--- START ---

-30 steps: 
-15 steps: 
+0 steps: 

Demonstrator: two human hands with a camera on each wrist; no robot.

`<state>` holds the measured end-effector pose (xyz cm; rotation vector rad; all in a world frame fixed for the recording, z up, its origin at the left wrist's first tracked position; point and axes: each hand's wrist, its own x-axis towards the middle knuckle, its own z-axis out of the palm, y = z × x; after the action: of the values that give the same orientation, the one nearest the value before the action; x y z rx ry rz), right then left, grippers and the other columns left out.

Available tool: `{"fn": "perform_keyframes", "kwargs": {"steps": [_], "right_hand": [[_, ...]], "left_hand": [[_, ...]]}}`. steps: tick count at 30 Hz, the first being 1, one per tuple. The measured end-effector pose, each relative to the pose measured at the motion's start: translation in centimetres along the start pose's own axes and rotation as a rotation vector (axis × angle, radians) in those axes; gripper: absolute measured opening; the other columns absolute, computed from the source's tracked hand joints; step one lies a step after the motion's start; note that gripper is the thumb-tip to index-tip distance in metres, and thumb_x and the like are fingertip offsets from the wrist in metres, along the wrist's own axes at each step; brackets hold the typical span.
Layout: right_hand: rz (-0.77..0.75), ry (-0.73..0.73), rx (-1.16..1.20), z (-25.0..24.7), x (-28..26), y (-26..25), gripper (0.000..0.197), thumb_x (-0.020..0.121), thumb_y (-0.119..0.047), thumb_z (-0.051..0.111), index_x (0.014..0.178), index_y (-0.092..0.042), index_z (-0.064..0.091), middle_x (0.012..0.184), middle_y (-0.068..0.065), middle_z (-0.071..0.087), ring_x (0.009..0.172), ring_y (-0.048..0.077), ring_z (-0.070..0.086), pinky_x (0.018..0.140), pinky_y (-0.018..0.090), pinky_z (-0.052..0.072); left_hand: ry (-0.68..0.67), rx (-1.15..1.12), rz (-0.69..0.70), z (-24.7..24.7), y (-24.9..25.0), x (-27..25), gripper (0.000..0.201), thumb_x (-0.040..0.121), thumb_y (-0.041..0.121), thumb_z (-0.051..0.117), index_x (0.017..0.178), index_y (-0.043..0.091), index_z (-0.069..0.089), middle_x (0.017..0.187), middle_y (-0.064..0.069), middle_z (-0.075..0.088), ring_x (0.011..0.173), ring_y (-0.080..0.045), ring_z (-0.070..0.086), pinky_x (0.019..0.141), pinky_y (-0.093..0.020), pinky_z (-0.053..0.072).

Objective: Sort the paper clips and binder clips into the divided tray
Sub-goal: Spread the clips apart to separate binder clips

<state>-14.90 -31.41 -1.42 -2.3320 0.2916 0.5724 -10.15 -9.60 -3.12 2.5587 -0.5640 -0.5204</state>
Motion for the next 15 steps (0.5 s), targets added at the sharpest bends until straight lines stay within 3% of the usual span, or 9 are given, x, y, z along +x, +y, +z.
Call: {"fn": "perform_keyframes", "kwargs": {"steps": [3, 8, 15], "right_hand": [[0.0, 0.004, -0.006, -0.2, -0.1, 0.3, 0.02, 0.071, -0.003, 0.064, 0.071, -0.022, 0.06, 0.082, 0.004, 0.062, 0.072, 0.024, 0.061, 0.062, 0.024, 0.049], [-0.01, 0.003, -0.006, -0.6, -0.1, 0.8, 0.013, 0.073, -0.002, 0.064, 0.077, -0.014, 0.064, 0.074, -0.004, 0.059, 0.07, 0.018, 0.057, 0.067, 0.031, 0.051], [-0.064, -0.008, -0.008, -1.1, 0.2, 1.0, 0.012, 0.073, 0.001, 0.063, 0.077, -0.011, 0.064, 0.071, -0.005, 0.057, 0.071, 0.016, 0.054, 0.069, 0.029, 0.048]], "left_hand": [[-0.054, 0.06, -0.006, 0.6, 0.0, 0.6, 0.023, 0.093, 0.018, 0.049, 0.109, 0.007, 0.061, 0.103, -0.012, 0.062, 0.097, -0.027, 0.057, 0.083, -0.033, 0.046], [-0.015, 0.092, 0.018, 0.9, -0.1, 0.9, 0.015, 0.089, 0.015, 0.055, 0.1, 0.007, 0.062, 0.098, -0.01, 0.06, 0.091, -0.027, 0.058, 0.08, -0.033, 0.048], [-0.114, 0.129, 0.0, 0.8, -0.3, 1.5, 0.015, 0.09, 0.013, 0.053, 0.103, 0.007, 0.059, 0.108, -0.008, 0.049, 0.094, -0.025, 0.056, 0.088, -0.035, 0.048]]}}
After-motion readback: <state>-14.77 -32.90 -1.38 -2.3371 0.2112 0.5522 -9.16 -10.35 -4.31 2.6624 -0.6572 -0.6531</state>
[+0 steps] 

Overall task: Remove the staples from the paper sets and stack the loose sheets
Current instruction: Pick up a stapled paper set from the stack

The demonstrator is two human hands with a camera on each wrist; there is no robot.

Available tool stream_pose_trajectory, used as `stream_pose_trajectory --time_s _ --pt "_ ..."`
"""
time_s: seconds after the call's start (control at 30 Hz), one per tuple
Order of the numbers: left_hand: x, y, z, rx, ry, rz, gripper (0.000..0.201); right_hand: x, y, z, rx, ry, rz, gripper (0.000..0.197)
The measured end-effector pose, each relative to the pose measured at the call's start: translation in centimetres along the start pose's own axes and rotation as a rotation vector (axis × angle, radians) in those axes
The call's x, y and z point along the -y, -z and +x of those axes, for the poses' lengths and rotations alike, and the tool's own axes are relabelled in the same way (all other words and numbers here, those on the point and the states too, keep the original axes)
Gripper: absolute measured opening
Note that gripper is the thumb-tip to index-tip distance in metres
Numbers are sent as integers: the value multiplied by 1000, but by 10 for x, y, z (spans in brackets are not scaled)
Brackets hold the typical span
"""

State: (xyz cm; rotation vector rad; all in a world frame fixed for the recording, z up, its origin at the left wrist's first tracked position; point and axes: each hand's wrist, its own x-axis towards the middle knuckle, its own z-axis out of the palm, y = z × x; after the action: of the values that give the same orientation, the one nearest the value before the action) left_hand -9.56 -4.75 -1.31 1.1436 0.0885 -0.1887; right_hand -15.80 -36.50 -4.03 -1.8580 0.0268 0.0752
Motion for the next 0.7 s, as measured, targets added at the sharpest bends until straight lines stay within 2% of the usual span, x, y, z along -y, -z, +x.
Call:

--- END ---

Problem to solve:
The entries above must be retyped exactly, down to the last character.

Finished task:
-30 steps: 
-15 steps: 
+0 steps: 

Demonstrator: two human hands with a camera on each wrist; no robot.

`<state>` holds the measured end-effector pose (xyz cm; rotation vector rad; all in a world frame fixed for the recording, z up, its origin at the left wrist's first tracked position; point and axes: each hand's wrist, its own x-axis towards the middle knuckle, its own z-axis out of the palm, y = z × x; after the action: of the values that give the same orientation, the one nearest the value before the action; x y z rx ry rz), right then left, grippers and the other columns left out.

Available tool: `{"fn": "perform_keyframes", "kwargs": {"steps": [_], "right_hand": [[_, ...]], "left_hand": [[_, ...]]}}`. steps: tick count at 30 Hz, the first being 1, one per tuple. The measured end-effector pose, each relative to the pose measured at the motion's start: translation in centimetres along the start pose's own axes and rotation as a rotation vector (axis × angle, radians) in those axes; gripper: absolute measured opening; the other columns absolute, computed from the source's tracked hand joints; step one lies a step after the motion's start; note that gripper is the thumb-tip to index-tip distance in metres, and thumb_x and the like are fingertip offsets from the wrist in metres, along the wrist's own axes at each step; brackets hold the typical span.
Layout: right_hand: rz (-0.77..0.75), ry (-0.73..0.73), rx (-1.16..1.20), z (-25.0..24.7), x (-28..26), y (-26..25), gripper (0.000..0.197), thumb_x (-0.020..0.121), thumb_y (-0.119..0.047), thumb_z (-0.051..0.111), index_x (0.014..0.178), index_y (-0.092..0.042), index_z (-0.064..0.091), middle_x (0.012..0.184), middle_y (-0.068..0.065), middle_z (-0.071..0.087), ring_x (0.009..0.172), ring_y (-0.048..0.077), ring_z (-0.070..0.086), pinky_x (0.018..0.140), pinky_y (-0.018..0.090), pinky_z (-0.052..0.072); left_hand: ry (-0.68..0.67), rx (-1.15..1.12), rz (-0.69..0.70), z (-24.7..24.7), y (-24.9..25.0), x (-27..25), gripper (0.000..0.201), thumb_x (-0.040..0.121), thumb_y (-0.041..0.121), thumb_z (-0.051..0.117), index_x (0.017..0.178), index_y (-0.043..0.091), index_z (-0.069..0.089), middle_x (0.017..0.187), middle_y (-0.064..0.069), middle_z (-0.075..0.088), ring_x (0.011..0.173), ring_y (-0.080..0.045), ring_z (-0.070..0.086), pinky_x (0.019..0.141), pinky_y (-0.093..0.020), pinky_z (-0.053..0.072).

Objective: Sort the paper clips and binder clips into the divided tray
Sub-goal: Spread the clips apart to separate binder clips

<state>-14.90 -31.41 -1.42 -2.3320 0.2916 0.5724 -10.15 -9.60 -3.12 2.5587 -0.5640 -0.5204</state>
Motion for the next 15 steps (0.5 s), targets added at the sharpest bends until straight lines stay within 3% of the usual span, or 9 are given, x, y, z along +x, +y, +z.
Call: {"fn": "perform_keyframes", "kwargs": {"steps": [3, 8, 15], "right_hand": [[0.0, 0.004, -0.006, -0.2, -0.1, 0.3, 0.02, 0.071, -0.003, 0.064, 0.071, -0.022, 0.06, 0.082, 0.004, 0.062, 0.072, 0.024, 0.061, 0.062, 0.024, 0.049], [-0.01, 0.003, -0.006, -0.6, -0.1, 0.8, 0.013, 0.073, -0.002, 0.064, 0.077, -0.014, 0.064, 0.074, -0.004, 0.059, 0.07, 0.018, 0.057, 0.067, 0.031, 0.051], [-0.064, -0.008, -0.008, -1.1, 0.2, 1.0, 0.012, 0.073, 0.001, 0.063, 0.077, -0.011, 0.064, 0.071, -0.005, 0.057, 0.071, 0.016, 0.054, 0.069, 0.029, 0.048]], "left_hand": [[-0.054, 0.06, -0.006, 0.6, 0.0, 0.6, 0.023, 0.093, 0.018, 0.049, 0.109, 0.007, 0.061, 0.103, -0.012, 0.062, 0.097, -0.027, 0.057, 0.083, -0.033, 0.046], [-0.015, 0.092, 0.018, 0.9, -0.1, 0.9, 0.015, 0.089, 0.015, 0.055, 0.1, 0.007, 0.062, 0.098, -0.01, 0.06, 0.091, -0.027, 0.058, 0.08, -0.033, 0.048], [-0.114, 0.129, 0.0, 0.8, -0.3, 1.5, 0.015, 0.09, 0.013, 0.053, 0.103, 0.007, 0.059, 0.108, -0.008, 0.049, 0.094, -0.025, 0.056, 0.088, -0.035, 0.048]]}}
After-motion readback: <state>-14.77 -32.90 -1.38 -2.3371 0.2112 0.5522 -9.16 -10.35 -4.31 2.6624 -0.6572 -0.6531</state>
[+0 steps] 

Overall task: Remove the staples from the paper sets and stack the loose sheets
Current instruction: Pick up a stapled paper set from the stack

The demonstrator is two human hands with a camera on each wrist; there is no robot.

Available tool stream_pose_trajectory, used as `stream_pose_trajectory --time_s _ --pt "_ ..."`
"""
time_s: seconds after the call's start (control at 30 Hz), one per tuple
Order of the numbers: left_hand: x, y, z, rx, ry, rz, gripper (0.000..0.201); right_hand: x, y, z, rx, ry, rz, gripper (0.000..0.197)
The measured end-effector pose, each relative to the pose measured at the call's start: translation in centimetres along the start pose's own axes and rotation as a rotation vector (axis × angle, radians) in those axes
The call's x, y and z point along the -y, -z and +x of those axes, for the poses' lengths and rotations alike, and the tool's own axes are relabelled in the same way (all other words and numbers here, those on the point and the states too, keep the original axes)
Gripper: absolute measured opening
Note that gripper is the thumb-tip to index-tip distance in metres
Numbers are sent as integers: the value multiplied by 1000, but by 10 for x, y, z (spans in brackets are not scaled)
Brackets hold the typical span
"""

State: (xyz cm; rotation vector rad; all in a world frame fixed for the recording, z up, its origin at the left wrist's first tracked position; point and axes: each hand's wrist, its own x-axis towards the middle knuckle, its own z-axis out of the palm, y = z × x; after the action: of the values that give the same orientation, the one nearest the value before the action) left_hand -9.56 -4.75 -1.31 1.1436 0.0885 -0.1887; right_hand -15.80 -36.50 -4.03 -1.8580 0.0268 0.0752
Motion for the next 0.7 s, as measured, targets added at the sharpest bends until straight lines stay within 2% of the usual span, x, y, z along -y, -z, +x.
Call:

With that, the answer is complete.